Error tables in the ssl module

davidben · April 3, 2023, 4:33pm

Hi CPython folks,

If OpenSSL were to have the ERR_reason_symbol_name and ERR_reason_symbol_name APIs described in Getting the symbol name of an error library or reason · Issue #19848 · openssl/openssl · GitHub, would that meet your needs around make_ssl_data.py and friends?

CPython currently has these _ssl_data*.h files in the SSL module that replicate the error tables in OpenSSL. This seems not great. These tables need to duplicated for a couple OpenSSL versions, and you have to update them whenever OpenSSL adds new errors. Moreover, as ABI-compatible OpenSSL releases may add new errors, updating OpenSSL from, say, 3.0 to 3.1 without updating Python will be missing some errors.

From what I can tell, this data is only used to turn ASN1_R_HEADER_TOO_LONG into "HEADER_TOO_LONG". (I’m running into link limits, but grep for err_codes_to_names.) That string is then reported in the reason attribute on the exception object. I filed above issue in OpenSSL. Before just implementing that API, I’d like to confirm this would indeed meet your needs and be an improvement to you all.

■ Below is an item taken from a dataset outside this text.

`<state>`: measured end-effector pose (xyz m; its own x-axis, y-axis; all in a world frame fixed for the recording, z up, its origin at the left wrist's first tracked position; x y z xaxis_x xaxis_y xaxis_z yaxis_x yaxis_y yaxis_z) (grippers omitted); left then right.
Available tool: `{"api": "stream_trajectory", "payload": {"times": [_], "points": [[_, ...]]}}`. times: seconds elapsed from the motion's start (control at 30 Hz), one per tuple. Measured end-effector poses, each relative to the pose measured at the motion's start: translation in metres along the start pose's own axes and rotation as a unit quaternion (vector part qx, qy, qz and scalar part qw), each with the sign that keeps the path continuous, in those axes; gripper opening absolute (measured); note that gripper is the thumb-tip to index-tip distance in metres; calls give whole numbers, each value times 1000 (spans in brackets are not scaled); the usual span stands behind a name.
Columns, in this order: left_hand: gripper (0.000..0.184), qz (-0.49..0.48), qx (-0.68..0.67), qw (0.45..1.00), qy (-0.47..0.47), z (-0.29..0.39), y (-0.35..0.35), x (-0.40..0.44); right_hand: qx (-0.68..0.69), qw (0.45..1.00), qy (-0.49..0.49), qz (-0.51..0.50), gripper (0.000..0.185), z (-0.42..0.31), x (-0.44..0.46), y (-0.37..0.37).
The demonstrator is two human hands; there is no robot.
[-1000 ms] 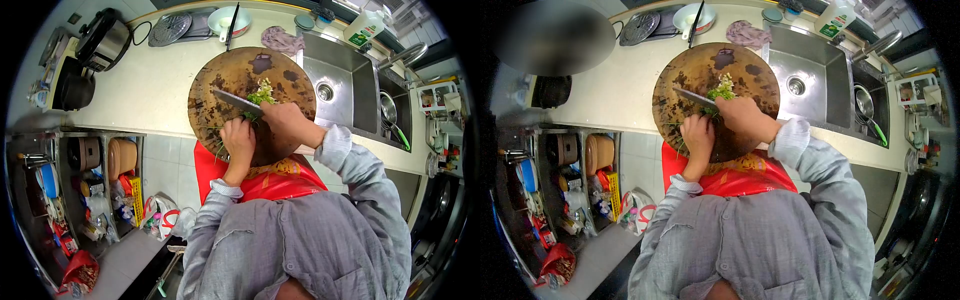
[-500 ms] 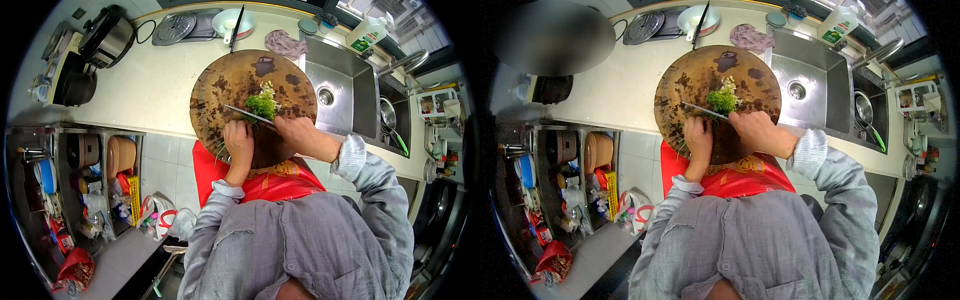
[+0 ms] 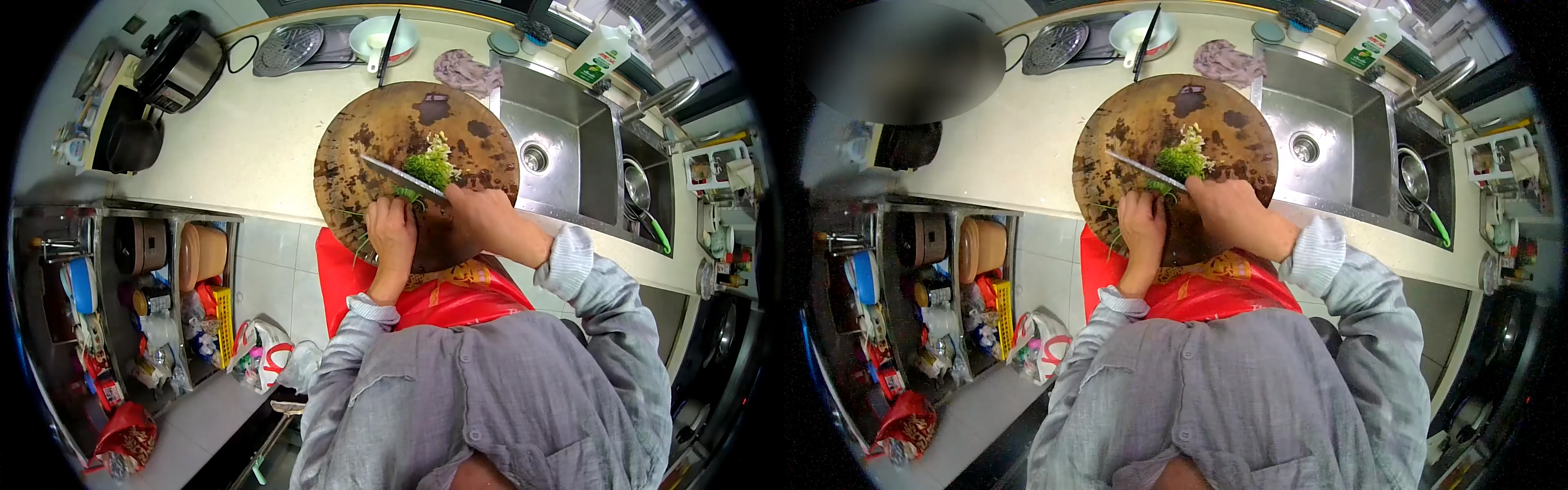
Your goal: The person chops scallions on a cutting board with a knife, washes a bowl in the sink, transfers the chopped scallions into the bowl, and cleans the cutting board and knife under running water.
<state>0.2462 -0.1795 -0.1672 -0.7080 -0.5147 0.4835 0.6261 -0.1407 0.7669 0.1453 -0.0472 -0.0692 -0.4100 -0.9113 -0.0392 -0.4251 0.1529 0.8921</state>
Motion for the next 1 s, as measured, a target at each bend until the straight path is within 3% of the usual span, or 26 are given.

Of course, any new API will only exist in newer OpenSSLs, but I’m thinking the story can be something like:

Under an OPENSSL_VERSION_NUMBER >= ... ifdef, just call the new APIs and punt all the old bits.
For older OpenSSLs, maintain _ssl_data*.h files with the existing script.

While you’ll still have the _ssl_data*.h files for older OpenSSLs, hopefully you won’t have to update them much anymore, since any error codes introduced in newer OpenSSLs would come with the new API. And it means Pythons compiled against OpenSSL 3.X won’t be missing any new errors added in OpenSSL 3.X+1.

Thoughts?

David

PS: I should explain my motivations here. I work on BoringSSL at Google. We carry some patches to build CPython against BoringSSL. These files are some of heavier patches for us, as a table of every error in OpenSSL and their numeric values is a bit overfitting. I’d like to find a cleaner way to do what you all are trying to here. But, as BoringSSL targets more limited use caes, we don’t like to burden the open source ecosystem with BoringSSL ifdefs. Instead, we usually only upstream patches that we think improve the project’s use of OpenSSL itself. So, while I’m personally looking at this because of BoringSSL, please evaluate this based on what you’d like out of OpenSSL.

(Doing this in BoringSSL wouldn’t even require new APIs anyway. Our ERR_reason_error_string already returns "HEADER_TOO_LONG", instead of "header too long". But I’d like to find a solution that’s useful for you all too.)

steve.dower · April 3, 2023, 6:49pm

Looking at the data file, I’d definitely be in favour of being able to get the same data directly from the library. We technically expose the table as a data structure, which is harder to deal with, but it doesn’t seem to be public API so we can probably just drop them.

We’re light on for ssl module maintainers right now, so I’m not sure how definitive an answer you’ll get. But it’s a +1 from me, and I’m sure someone will do the work to adopt the new API on our side.

alex_Gaynor · April 3, 2023, 9:56pm

As a mostly-absentee maintainer of the SSL module, I’m also in favor of this. While it’s exposed in _ssl, it doesn’t seem to be re-exported from ssl.

David also has gh-100062: Remove error code tables from _ssl and err_names_to_codes by davidben · Pull Request #100063 · python/cpython · GitHub up to un-export it, which I think we should merge (I was hoping one of the more active SSL module maintainers would chime in :-))

steve.dower · April 3, 2023, 10:45pm

Merged now (I had already checked that it isn’t exported from ssl, so I feel it was a responsible merge, despite happening quite quickly)